TASK PROMPT: In your copy, include every line of the listing below exactly but none of the pictures.

RAW DATA:
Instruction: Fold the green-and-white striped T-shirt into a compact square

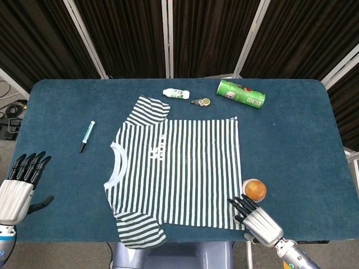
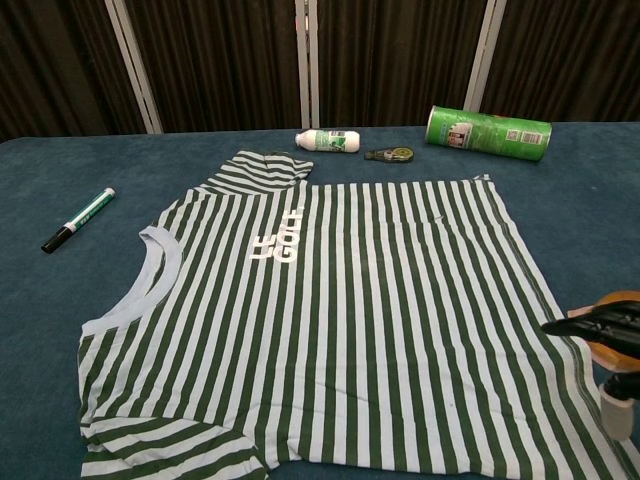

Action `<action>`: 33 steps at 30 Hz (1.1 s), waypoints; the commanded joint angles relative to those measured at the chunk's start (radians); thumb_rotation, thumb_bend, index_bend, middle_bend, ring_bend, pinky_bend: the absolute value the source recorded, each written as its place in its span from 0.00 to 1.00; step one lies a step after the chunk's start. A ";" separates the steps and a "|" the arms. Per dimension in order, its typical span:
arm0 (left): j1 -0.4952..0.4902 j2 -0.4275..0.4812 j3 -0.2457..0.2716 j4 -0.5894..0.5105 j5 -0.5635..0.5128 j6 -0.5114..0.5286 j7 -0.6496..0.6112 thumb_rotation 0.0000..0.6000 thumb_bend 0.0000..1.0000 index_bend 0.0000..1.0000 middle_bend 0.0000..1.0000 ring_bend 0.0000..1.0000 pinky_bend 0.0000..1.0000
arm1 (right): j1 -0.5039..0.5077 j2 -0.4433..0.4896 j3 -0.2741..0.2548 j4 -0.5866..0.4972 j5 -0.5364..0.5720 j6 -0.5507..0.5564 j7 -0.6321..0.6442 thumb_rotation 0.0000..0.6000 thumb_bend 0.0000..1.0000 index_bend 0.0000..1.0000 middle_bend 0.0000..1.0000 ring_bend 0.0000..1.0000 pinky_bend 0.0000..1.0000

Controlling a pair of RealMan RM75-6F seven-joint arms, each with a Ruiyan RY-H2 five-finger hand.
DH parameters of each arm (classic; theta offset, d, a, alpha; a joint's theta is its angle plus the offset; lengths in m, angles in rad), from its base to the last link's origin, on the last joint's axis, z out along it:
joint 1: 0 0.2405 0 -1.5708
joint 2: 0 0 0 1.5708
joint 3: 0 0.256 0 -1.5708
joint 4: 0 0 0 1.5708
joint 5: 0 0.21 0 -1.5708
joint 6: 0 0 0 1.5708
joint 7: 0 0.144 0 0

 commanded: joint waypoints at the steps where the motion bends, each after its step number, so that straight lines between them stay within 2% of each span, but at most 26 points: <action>1: 0.000 0.002 0.000 -0.001 0.001 0.001 -0.004 1.00 0.00 0.00 0.00 0.00 0.00 | 0.001 -0.033 0.004 0.031 0.012 -0.009 -0.019 1.00 0.14 0.50 0.00 0.00 0.00; 6: 0.001 0.005 -0.001 -0.001 0.001 0.001 -0.009 1.00 0.00 0.00 0.00 0.00 0.00 | 0.007 -0.070 -0.005 0.079 0.006 -0.015 -0.037 1.00 0.17 0.51 0.00 0.00 0.00; 29: 0.002 0.005 -0.003 0.002 -0.003 -0.005 -0.012 1.00 0.00 0.00 0.00 0.00 0.00 | 0.021 -0.161 -0.032 0.213 -0.018 0.032 -0.081 1.00 0.17 0.50 0.01 0.00 0.00; 33: -0.001 0.003 -0.002 0.004 -0.004 -0.012 -0.009 1.00 0.00 0.00 0.00 0.00 0.00 | 0.030 -0.167 -0.030 0.221 -0.014 0.036 -0.078 1.00 0.21 0.51 0.01 0.00 0.00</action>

SOLVED EXERCISE:
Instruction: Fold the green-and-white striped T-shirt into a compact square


Action `<action>`: 33 steps at 30 Hz (1.1 s), waypoints; the commanded joint angles relative to those measured at the chunk's start (radians); thumb_rotation, thumb_bend, index_bend, middle_bend, ring_bend, pinky_bend: the absolute value the source recorded, each written as its place in its span from 0.00 to 1.00; step one lies a step after the chunk's start. A ";" separates the steps and a "|" the arms. Per dimension in order, its typical span:
arm0 (left): j1 -0.4952..0.4902 j2 -0.4275..0.4812 j3 -0.2457..0.2716 j4 -0.5894..0.5105 j5 -0.5635..0.5128 j6 -0.5114..0.5286 j7 -0.6496..0.6112 thumb_rotation 0.0000..0.6000 thumb_bend 0.0000..1.0000 index_bend 0.0000..1.0000 middle_bend 0.0000..1.0000 ring_bend 0.0000..1.0000 pinky_bend 0.0000..1.0000
arm1 (right): j1 -0.5039..0.5077 j2 -0.4433..0.4896 j3 -0.2741..0.2548 j4 -0.5866..0.4972 j5 -0.5364..0.5720 j6 -0.5507..0.5564 j7 -0.6321..0.6442 thumb_rotation 0.0000..0.6000 thumb_bend 0.0000..1.0000 index_bend 0.0000..1.0000 middle_bend 0.0000..1.0000 ring_bend 0.0000..1.0000 pinky_bend 0.0000..1.0000

Controlling a pair of RealMan RM75-6F seven-joint arms, each with a Ruiyan RY-H2 five-finger hand.
DH parameters of each arm (classic; theta offset, d, a, alpha; a joint's theta is its angle plus the offset; lengths in m, angles in rad), from its base to the last link's origin, on the last joint's axis, z out along it:
joint 1: 0 0.2405 0 -1.5708
joint 2: 0 0 0 1.5708
joint 3: 0 0.256 0 -1.5708
joint 4: 0 0 0 1.5708
joint 5: 0 0.21 0 -1.5708
joint 6: 0 0 0 1.5708
joint 7: 0 0.144 0 0

 commanded: joint waypoints at the steps where the motion bends, each after its step number, so that straight lines between them stay within 2% of each span, but at most 26 points: <action>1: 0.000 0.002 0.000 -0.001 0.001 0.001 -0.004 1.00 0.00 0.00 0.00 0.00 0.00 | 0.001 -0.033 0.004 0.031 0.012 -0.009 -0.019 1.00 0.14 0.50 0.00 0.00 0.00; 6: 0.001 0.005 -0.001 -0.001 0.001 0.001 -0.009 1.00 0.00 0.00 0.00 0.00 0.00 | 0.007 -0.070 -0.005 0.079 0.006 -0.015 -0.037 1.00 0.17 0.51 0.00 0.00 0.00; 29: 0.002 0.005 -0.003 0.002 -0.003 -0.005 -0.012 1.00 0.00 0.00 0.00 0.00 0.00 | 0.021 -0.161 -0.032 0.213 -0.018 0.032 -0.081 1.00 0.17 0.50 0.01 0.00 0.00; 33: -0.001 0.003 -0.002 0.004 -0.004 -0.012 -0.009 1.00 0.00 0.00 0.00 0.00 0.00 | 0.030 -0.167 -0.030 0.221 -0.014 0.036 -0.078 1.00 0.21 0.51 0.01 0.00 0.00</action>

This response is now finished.